## What is expected:
Copy out the listing that follows exactly, dropping every picture.

Start of Block

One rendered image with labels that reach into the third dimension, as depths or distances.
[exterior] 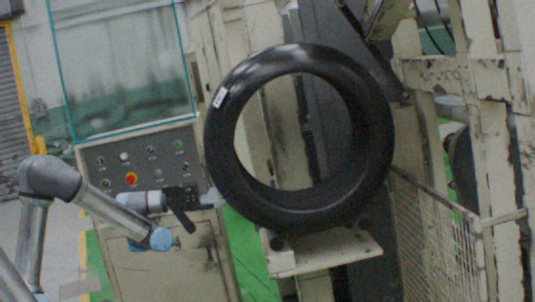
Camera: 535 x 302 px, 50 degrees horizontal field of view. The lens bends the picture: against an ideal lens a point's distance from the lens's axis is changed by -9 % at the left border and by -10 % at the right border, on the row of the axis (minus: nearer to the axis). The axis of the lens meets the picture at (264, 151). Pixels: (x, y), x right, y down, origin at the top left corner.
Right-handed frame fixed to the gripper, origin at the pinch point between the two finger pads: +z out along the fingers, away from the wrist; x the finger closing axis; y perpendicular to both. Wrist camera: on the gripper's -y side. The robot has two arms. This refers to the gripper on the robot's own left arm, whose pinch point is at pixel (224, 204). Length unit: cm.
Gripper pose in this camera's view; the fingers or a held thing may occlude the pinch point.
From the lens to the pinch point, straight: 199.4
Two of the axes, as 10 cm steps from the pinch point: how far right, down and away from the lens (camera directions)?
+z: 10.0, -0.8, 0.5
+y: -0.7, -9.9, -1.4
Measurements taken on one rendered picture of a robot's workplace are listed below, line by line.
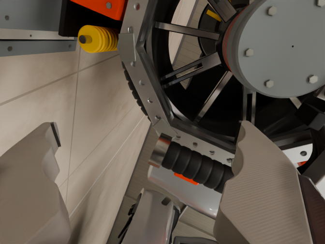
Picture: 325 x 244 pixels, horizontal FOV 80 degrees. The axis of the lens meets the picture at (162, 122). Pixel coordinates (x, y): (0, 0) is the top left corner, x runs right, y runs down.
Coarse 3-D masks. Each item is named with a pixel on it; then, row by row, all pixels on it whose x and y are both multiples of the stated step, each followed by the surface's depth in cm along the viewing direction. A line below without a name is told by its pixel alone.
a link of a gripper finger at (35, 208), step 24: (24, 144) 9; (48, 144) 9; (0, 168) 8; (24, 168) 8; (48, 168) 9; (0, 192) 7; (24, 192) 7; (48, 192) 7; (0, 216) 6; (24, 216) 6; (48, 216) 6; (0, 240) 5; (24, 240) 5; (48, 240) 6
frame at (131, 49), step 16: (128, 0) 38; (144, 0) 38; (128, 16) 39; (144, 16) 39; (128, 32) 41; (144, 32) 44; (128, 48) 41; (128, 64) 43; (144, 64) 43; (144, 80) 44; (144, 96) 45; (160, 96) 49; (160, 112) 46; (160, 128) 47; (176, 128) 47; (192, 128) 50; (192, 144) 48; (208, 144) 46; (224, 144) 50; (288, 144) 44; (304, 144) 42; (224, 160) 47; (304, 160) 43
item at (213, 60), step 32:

End of Block

## Written answer:
One rendered image with labels that reach into the third dimension, as depths or distances.
[exterior] 
Camera: 535 x 302 px, 50 degrees horizontal field of view. The lens bends the picture: against an ideal lens a point's distance from the lens's axis is changed by -9 % at the left border and by -10 % at the right border, on the row of the axis (minus: nearer to the axis). The axis of the lens meets the picture at (264, 151). Pixels: (x, y), x right, y down, origin at the top left corner.
Right-handed frame fixed to the gripper, origin at the pinch point between the two finger pads: +z out along the fingers, away from the wrist; x the finger closing axis; y perpendicular to both. Wrist camera: on the gripper's -y side. The robot has two arms. This refers to the gripper on the robot's own left arm, whose pinch point is at pixel (224, 204). Length unit: cm.
Gripper pose in this camera's view; the fingers or a held thing may occlude the pinch point.
From the lens to the pinch point, straight: 199.4
Two of the axes, as 10 cm steps from the pinch point: how far right, down and away from the lens (camera directions)?
+z: 10.0, -0.8, 0.5
+y: -0.7, -9.9, -1.4
Measurements taken on one rendered picture of a robot's workplace are listed below, line by line.
Picture: 325 x 244 pixels, horizontal FOV 80 degrees. The axis of the lens meets the picture at (162, 122). Pixel coordinates (x, y): (0, 0) is the top left corner, x runs right, y runs down.
Coarse 3-D masks. Each item is named with a pixel on it; then, row by row, all pixels on it whose x and y are both multiples of the stated step, each followed by the surface's depth in cm along the viewing direction. A line below without a name is told by its pixel alone.
a link of a gripper finger at (35, 208), step 24: (24, 144) 9; (48, 144) 9; (0, 168) 8; (24, 168) 8; (48, 168) 9; (0, 192) 7; (24, 192) 7; (48, 192) 7; (0, 216) 6; (24, 216) 6; (48, 216) 6; (0, 240) 5; (24, 240) 5; (48, 240) 6
frame at (131, 49), step 16: (128, 0) 38; (144, 0) 38; (128, 16) 39; (144, 16) 39; (128, 32) 41; (144, 32) 44; (128, 48) 41; (128, 64) 43; (144, 64) 43; (144, 80) 44; (144, 96) 45; (160, 96) 49; (160, 112) 46; (160, 128) 47; (176, 128) 47; (192, 128) 50; (192, 144) 48; (208, 144) 46; (224, 144) 50; (288, 144) 44; (304, 144) 42; (224, 160) 47; (304, 160) 43
item at (213, 60), step 32:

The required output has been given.